Assigned task: Your task is to repeat each record verbatim, exactly as it was written.

═════ Data for processing

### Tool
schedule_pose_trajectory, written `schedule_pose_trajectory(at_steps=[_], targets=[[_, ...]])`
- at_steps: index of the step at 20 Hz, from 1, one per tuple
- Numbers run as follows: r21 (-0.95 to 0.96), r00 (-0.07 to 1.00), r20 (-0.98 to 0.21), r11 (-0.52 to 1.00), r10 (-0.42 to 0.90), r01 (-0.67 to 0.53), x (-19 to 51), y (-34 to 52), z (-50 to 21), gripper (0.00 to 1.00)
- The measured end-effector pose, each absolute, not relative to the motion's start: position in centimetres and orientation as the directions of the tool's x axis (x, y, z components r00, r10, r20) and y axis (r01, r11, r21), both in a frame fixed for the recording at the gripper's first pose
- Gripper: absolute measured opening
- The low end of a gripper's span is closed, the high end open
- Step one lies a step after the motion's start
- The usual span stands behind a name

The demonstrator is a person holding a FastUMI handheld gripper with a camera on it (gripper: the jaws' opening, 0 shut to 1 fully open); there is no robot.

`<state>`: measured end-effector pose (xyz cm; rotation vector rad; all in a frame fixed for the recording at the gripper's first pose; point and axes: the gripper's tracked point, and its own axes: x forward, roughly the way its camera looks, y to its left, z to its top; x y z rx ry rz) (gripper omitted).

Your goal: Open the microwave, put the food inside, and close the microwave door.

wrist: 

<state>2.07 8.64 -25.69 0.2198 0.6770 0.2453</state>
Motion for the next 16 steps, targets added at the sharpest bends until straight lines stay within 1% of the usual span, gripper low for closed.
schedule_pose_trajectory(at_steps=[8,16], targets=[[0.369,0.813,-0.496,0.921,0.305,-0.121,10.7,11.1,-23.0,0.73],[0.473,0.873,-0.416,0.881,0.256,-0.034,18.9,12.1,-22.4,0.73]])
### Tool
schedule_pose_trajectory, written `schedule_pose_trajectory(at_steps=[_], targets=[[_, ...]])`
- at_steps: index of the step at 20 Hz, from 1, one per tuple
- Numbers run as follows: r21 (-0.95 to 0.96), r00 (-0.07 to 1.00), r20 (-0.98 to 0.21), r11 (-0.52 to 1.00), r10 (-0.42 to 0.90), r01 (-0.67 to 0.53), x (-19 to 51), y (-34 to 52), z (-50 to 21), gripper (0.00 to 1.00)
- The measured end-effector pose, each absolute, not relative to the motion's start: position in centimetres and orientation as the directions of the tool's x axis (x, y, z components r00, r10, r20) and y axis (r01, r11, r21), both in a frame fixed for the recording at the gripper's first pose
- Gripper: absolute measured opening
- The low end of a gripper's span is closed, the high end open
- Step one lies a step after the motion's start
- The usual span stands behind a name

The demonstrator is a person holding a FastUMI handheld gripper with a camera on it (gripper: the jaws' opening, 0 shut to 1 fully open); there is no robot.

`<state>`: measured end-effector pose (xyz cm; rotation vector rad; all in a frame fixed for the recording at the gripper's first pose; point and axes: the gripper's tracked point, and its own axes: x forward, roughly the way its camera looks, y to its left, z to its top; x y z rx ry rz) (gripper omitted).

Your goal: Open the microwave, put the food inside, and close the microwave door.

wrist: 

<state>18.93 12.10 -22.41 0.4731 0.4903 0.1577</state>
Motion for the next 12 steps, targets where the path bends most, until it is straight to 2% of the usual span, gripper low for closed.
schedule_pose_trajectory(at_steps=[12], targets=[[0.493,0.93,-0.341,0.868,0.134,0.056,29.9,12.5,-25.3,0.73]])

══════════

Exercise response:
### Tool
schedule_pose_trajectory, written `schedule_pose_trajectory(at_steps=[_], targets=[[_, ...]])`
- at_steps: index of the step at 20 Hz, from 1, one per tuple
- Numbers run as follows: r21 (-0.95 to 0.96), r00 (-0.07 to 1.00), r20 (-0.98 to 0.21), r11 (-0.52 to 1.00), r10 (-0.42 to 0.90), r01 (-0.67 to 0.53), x (-19 to 51), y (-34 to 52), z (-50 to 21), gripper (0.00 to 1.00)
- The measured end-effector pose, each absolute, not relative to the motion's start: position in centimetres and orientation as the directions of the tool's x axis (x, y, z components r00, r10, r20) and y axis (r01, r11, r21), both in a frame fixed for the recording at the gripper's first pose
- Gripper: absolute measured opening
- The low end of a gripper's span is closed, the high end open
- Step one lies a step after the motion's start
- The usual span stands behind a name

The demonstrator is a person holding a FastUMI handheld gripper with a camera on it (gripper: the jaws' opening, 0 shut to 1 fully open); there is no robot.

`<state>`: measured end-effector pose (xyz cm; rotation vector rad; all in a frame fixed for the recording at the gripper's first pose; point and axes: the gripper's tracked point, and its own axes: x forward, roughly the way its camera looks, y to its left, z to its top; x y z rx ry rz) (gripper omitted).

Your goal: Open the microwave, put the food inside, and close the microwave door.

wrist: 

<state>2.07 8.64 -25.69 0.2198 0.6770 0.2453</state>
Motion for the next 16 steps, targets added at the sharpest bends until straight lines stay within 1% of the usual span, gripper low for closed.
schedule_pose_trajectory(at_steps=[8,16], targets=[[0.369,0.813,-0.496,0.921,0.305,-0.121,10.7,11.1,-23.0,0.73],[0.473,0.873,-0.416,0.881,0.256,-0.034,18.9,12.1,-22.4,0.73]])
### Tool
schedule_pose_trajectory, written `schedule_pose_trajectory(at_steps=[_], targets=[[_, ...]])`
- at_steps: index of the step at 20 Hz, from 1, one per tuple
- Numbers run as follows: r21 (-0.95 to 0.96), r00 (-0.07 to 1.00), r20 (-0.98 to 0.21), r11 (-0.52 to 1.00), r10 (-0.42 to 0.90), r01 (-0.67 to 0.53), x (-19 to 51), y (-34 to 52), z (-50 to 21), gripper (0.00 to 1.00)
- The measured end-effector pose, each absolute, not relative to the motion's start: position in centimetres and orientation as the directions of the tool's x axis (x, y, z components r00, r10, r20) and y axis (r01, r11, r21), both in a frame fixed for the recording at the gripper's first pose
- Gripper: absolute measured opening
- The low end of a gripper's span is closed, the high end open
- Step one lies a step after the motion's start
- The usual span stands behind a name

The demonstrator is a person holding a FastUMI handheld gripper with a camera on it (gripper: the jaws' opening, 0 shut to 1 fully open); there is no robot.

`<state>`: measured end-effector pose (xyz cm; rotation vector rad; all in a frame fixed for the recording at the gripper's first pose; point and axes: the gripper's tracked point, and its own axes: x forward, roughly the way its camera looks, y to its left, z to its top; x y z rx ry rz) (gripper omitted).

Your goal: Open the microwave, put the food inside, and close the microwave door.

wrist: 

<state>18.93 12.10 -22.41 0.4731 0.4903 0.1577</state>
Motion for the next 12 steps, targets where the path bends most, until it is straight to 2% of the usual span, gripper low for closed.
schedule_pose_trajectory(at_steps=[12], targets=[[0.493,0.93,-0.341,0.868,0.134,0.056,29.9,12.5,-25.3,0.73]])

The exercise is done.